**ABOUT THIS TASK**
From the data that follows, copy every line with the string "Each".

**EXTRACTED MATERIAL**
+---+

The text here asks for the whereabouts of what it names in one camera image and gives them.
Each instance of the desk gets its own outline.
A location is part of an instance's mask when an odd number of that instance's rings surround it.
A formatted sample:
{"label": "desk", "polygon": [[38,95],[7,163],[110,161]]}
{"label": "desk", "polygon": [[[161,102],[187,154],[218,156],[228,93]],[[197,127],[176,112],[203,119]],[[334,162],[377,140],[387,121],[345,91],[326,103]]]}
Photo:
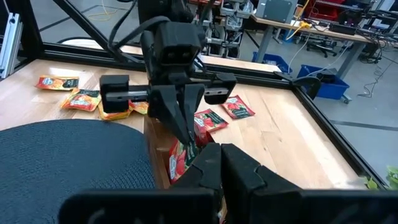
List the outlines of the desk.
{"label": "desk", "polygon": [[[68,40],[64,44],[100,49],[92,40]],[[142,54],[139,47],[124,46],[123,52]],[[273,65],[264,65],[217,57],[203,57],[205,63],[244,67],[273,72]],[[218,143],[233,143],[240,149],[282,177],[305,189],[363,189],[363,182],[344,160],[319,125],[290,90],[250,85],[236,85],[231,95],[239,95],[257,114],[233,121],[218,105],[202,100],[198,111],[211,108],[229,126],[212,133]],[[172,135],[153,119],[149,135],[154,142],[152,151],[165,152],[170,148]],[[159,153],[154,153],[161,160]],[[165,180],[162,186],[168,186]]]}
{"label": "desk", "polygon": [[[247,62],[239,63],[249,66]],[[98,89],[99,77],[104,74],[128,74],[131,84],[147,83],[143,72],[46,60],[31,62],[0,82],[0,130],[50,119],[99,119],[98,110],[61,110],[60,103],[69,92],[40,90],[34,85],[40,75],[69,75],[80,77],[80,88]],[[237,84],[232,95],[239,95],[256,115],[233,121],[220,106],[202,100],[198,110],[211,108],[229,122],[227,128],[211,134],[216,142],[237,145],[304,189],[364,188],[358,175],[290,90]],[[174,140],[172,134],[153,119],[137,113],[115,122],[147,136],[156,183],[167,188],[164,155]]]}
{"label": "desk", "polygon": [[[63,42],[63,44],[80,46],[80,47],[88,47],[92,49],[102,49],[94,40],[86,40],[86,39],[74,39],[67,40]],[[140,47],[133,46],[123,46],[121,48],[123,52],[142,55],[142,50]],[[227,58],[219,58],[219,57],[211,57],[211,56],[201,56],[201,60],[204,63],[210,65],[225,65],[229,67],[235,68],[246,68],[250,70],[257,71],[265,71],[265,72],[280,72],[280,69],[276,65],[266,65],[266,64],[258,64],[252,62],[244,62],[241,60],[231,60]]]}
{"label": "desk", "polygon": [[[265,30],[264,36],[262,37],[261,40],[261,45],[259,48],[259,53],[257,55],[257,60],[256,62],[261,63],[262,58],[264,57],[264,54],[266,53],[268,43],[271,40],[272,37],[272,30],[273,27],[278,27],[278,28],[284,28],[284,29],[293,29],[296,30],[299,28],[299,22],[296,23],[296,26],[292,26],[290,24],[286,23],[281,23],[281,22],[276,22],[276,21],[270,21],[267,19],[261,19],[256,17],[255,15],[251,15],[251,17],[254,19],[254,21],[261,23],[261,24],[267,24],[269,25],[268,28]],[[348,70],[353,66],[354,62],[362,52],[362,49],[364,48],[366,43],[370,43],[366,38],[360,36],[360,35],[347,35],[347,34],[340,34],[332,31],[319,31],[314,28],[311,29],[303,29],[303,32],[308,32],[310,34],[317,34],[317,35],[324,35],[328,37],[333,37],[337,39],[342,39],[342,40],[350,40],[354,42],[353,48],[350,50],[348,56],[346,57],[346,60],[343,62],[341,65],[340,69],[337,71],[337,77],[344,79],[344,77],[347,75]]]}

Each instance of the wooden tabletop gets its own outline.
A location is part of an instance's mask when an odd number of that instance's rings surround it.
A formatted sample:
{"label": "wooden tabletop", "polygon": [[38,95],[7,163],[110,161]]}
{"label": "wooden tabletop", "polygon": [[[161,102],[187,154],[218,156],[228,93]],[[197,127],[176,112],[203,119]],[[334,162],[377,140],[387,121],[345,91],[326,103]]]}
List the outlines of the wooden tabletop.
{"label": "wooden tabletop", "polygon": [[[102,49],[94,40],[86,39],[74,39],[67,40],[63,44],[74,45],[79,47],[88,47],[92,49]],[[140,47],[124,46],[121,48],[123,52],[142,55]],[[280,69],[276,65],[267,65],[254,62],[244,62],[241,60],[232,60],[227,58],[201,56],[203,62],[210,65],[224,65],[234,68],[245,68],[250,70],[264,71],[264,72],[280,72]]]}
{"label": "wooden tabletop", "polygon": [[[98,110],[90,113],[60,109],[69,91],[40,90],[34,85],[40,75],[79,76],[80,88],[97,90],[104,74],[128,74],[131,84],[147,83],[142,72],[45,60],[31,62],[0,82],[0,130],[51,119],[99,119]],[[211,108],[229,123],[227,128],[212,133],[216,142],[234,143],[305,189],[363,188],[358,176],[291,91],[238,84],[232,95],[239,95],[256,115],[232,120],[221,106],[202,101],[199,111]],[[144,132],[145,120],[145,116],[133,113],[115,122]],[[156,148],[163,145],[162,150],[167,151],[173,137],[167,130],[157,130],[161,143]],[[167,178],[164,165],[158,169]]]}
{"label": "wooden tabletop", "polygon": [[[271,25],[271,26],[274,26],[274,27],[278,27],[278,28],[296,30],[300,26],[300,22],[296,22],[296,25],[292,26],[290,24],[286,24],[286,23],[282,23],[282,22],[270,21],[268,19],[261,19],[261,18],[256,17],[254,14],[251,14],[251,17],[254,19],[254,21],[256,21],[258,23],[267,24],[267,25]],[[308,33],[311,33],[311,34],[324,35],[324,36],[335,37],[335,38],[344,39],[344,40],[352,40],[352,41],[357,41],[357,42],[370,43],[370,41],[368,41],[368,39],[366,39],[365,37],[362,37],[360,35],[357,35],[357,34],[355,34],[355,35],[340,34],[340,33],[332,32],[332,31],[329,31],[329,30],[319,31],[319,30],[316,30],[314,28],[302,29],[302,31],[303,32],[308,32]]]}

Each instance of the green plant leaf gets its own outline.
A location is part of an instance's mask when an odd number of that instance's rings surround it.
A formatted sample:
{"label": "green plant leaf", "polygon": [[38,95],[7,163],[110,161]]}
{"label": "green plant leaf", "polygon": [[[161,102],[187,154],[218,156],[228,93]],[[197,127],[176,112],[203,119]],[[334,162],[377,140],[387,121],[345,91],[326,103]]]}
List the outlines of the green plant leaf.
{"label": "green plant leaf", "polygon": [[370,178],[370,179],[368,180],[368,182],[366,183],[366,185],[367,185],[368,188],[371,189],[371,190],[377,190],[377,189],[378,189],[377,183],[375,183],[375,181],[374,181],[372,178]]}
{"label": "green plant leaf", "polygon": [[389,182],[391,190],[398,190],[398,179],[393,178],[391,176],[387,176],[387,180]]}
{"label": "green plant leaf", "polygon": [[398,168],[392,167],[392,166],[387,166],[388,173],[389,175],[398,175]]}

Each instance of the black mesh surface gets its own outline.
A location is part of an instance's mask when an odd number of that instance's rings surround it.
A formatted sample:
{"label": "black mesh surface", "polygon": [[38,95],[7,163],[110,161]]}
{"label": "black mesh surface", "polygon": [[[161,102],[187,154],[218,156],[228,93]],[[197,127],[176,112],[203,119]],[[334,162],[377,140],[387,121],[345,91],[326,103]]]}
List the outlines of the black mesh surface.
{"label": "black mesh surface", "polygon": [[144,136],[127,126],[66,119],[0,131],[0,223],[57,223],[81,190],[154,185]]}

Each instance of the red storage box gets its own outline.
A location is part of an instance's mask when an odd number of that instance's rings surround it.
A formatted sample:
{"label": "red storage box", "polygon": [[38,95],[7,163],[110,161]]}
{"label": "red storage box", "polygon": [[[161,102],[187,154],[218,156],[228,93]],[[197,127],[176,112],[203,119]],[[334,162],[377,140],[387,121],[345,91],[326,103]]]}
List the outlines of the red storage box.
{"label": "red storage box", "polygon": [[315,18],[318,18],[318,19],[326,19],[326,20],[329,20],[329,21],[337,20],[338,13],[337,13],[337,9],[336,8],[322,6],[322,7],[318,7],[317,9],[318,9],[318,11],[314,10],[311,13],[311,17],[315,17]]}
{"label": "red storage box", "polygon": [[332,3],[336,3],[336,4],[341,4],[341,3],[345,2],[346,0],[324,0],[324,1],[332,2]]}

+---+

**PROBLEM SOLUTION**
Each instance of the desk gets its own outline.
Each instance of the wooden tabletop gets its own outline.
Each instance of the green plant leaf gets its own outline.
Each instance of the black mesh surface gets its own outline.
Each instance of the red storage box gets its own outline.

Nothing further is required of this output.